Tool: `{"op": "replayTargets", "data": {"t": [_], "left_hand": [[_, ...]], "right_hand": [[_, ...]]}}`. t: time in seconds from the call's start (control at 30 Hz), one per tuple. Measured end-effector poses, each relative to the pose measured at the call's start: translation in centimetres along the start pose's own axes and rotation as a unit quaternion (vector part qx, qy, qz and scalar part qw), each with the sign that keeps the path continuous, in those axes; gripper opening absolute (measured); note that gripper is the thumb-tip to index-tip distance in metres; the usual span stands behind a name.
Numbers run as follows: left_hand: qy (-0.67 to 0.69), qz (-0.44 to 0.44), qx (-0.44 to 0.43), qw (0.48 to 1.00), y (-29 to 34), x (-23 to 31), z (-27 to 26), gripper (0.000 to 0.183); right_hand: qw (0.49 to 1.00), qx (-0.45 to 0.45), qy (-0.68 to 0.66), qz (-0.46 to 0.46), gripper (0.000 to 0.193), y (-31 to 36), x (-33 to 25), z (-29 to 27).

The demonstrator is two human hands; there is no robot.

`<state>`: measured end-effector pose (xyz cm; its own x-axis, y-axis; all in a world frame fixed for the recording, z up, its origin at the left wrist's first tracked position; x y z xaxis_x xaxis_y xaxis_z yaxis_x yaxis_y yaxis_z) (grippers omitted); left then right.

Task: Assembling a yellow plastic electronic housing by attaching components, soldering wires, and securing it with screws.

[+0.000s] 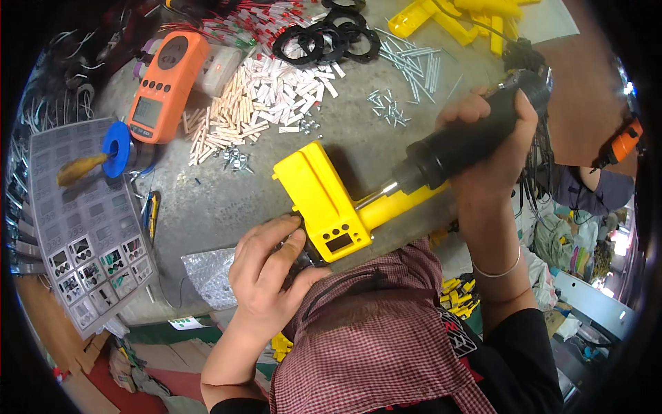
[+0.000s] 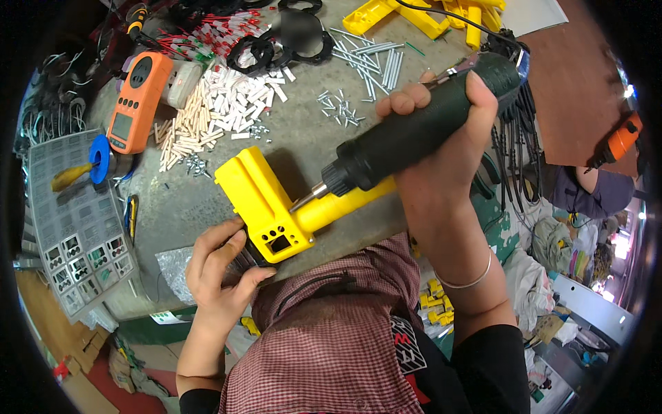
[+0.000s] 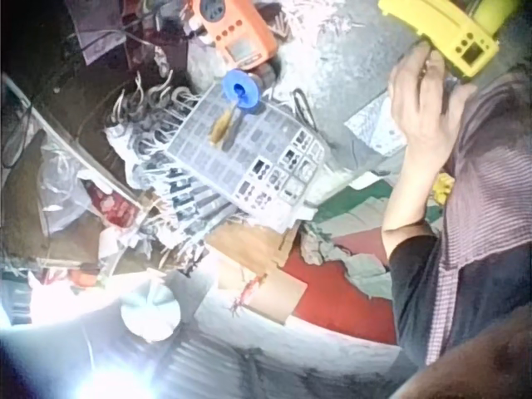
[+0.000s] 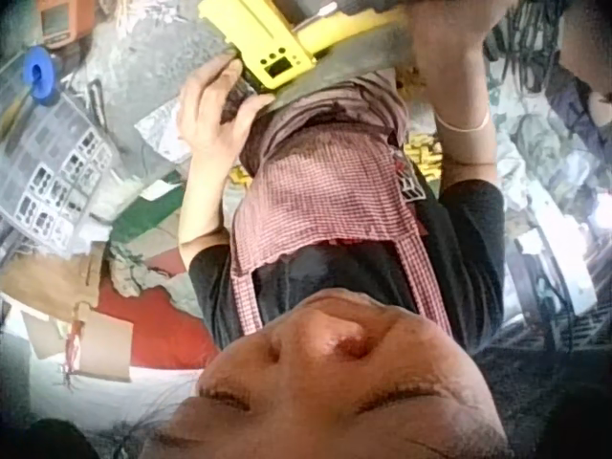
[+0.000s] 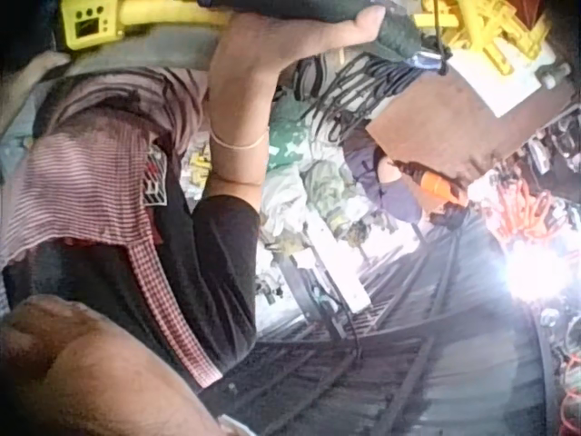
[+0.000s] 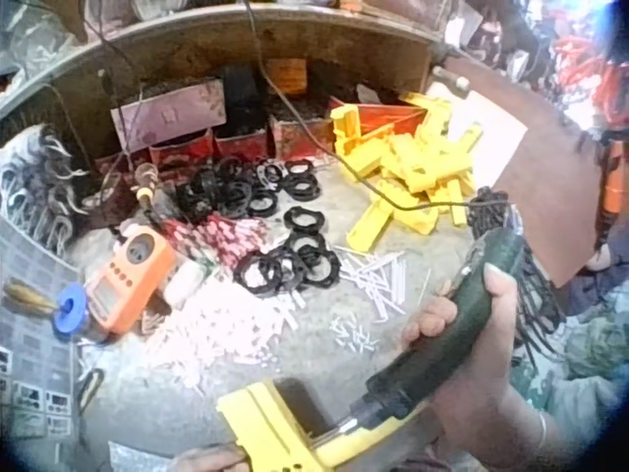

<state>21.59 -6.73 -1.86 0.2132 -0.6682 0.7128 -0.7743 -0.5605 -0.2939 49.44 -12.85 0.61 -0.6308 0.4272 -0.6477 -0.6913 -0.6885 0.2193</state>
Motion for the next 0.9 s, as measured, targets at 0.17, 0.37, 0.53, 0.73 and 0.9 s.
{"op": "replayTargets", "data": {"t": [0.17, 0.37, 0.53, 0.73, 0.9], "left_hand": [[-0.001, -0.001, 0.007, 1.000, 0.1, 0.1, 0.1, 0.050], [-0.031, -0.020, -0.016, 0.999, 0.2, 0.7, 0.5, 0.061], [-0.278, -0.008, 0.000, 0.960, 0.2, 2.7, 2.8, 0.085], [-0.323, -0.006, 0.049, 0.945, 0.2, 1.9, 4.2, 0.087], [-0.285, -0.040, 0.016, 0.958, 0.3, 2.3, 3.8, 0.097]], "right_hand": [[0.999, 0.001, 0.035, -0.005, 0.042, -0.2, 0.4, 0.0], [0.997, 0.008, 0.071, -0.025, 0.038, 0.0, 0.4, 0.6], [0.998, -0.008, 0.059, -0.012, 0.037, 0.4, 0.1, 0.8], [0.995, -0.013, 0.065, -0.074, 0.041, 2.0, -2.6, -1.1], [0.993, -0.014, 0.087, -0.077, 0.043, 3.7, -1.9, -1.5]]}}
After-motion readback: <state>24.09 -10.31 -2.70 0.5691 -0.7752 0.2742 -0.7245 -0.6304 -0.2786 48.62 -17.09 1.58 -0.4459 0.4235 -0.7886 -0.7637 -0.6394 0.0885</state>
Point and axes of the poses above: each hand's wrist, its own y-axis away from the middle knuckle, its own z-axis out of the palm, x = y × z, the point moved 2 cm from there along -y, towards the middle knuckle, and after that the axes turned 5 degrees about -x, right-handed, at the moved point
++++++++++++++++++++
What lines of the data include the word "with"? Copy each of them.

→ **Task output**
Tool: `{"op": "replayTargets", "data": {"t": [_], "left_hand": [[_, ...]], "right_hand": [[_, ...]]}}`. t: time in seconds from the call's start (control at 30 Hz), one per tuple. Measured end-effector poses, each relative to the pose measured at the call's start: translation in centimetres along the start pose's own axes and rotation as a unit quaternion (vector part qx, qy, qz and scalar part qw), each with the sign that keeps the path continuous, in those axes; gripper opening absolute (measured); note that gripper is the thumb-tip to index-tip distance in metres; the usual span stands behind a name.
Task: Assembling a yellow plastic electronic housing by attaching components, soldering wires, and securing it with screws.

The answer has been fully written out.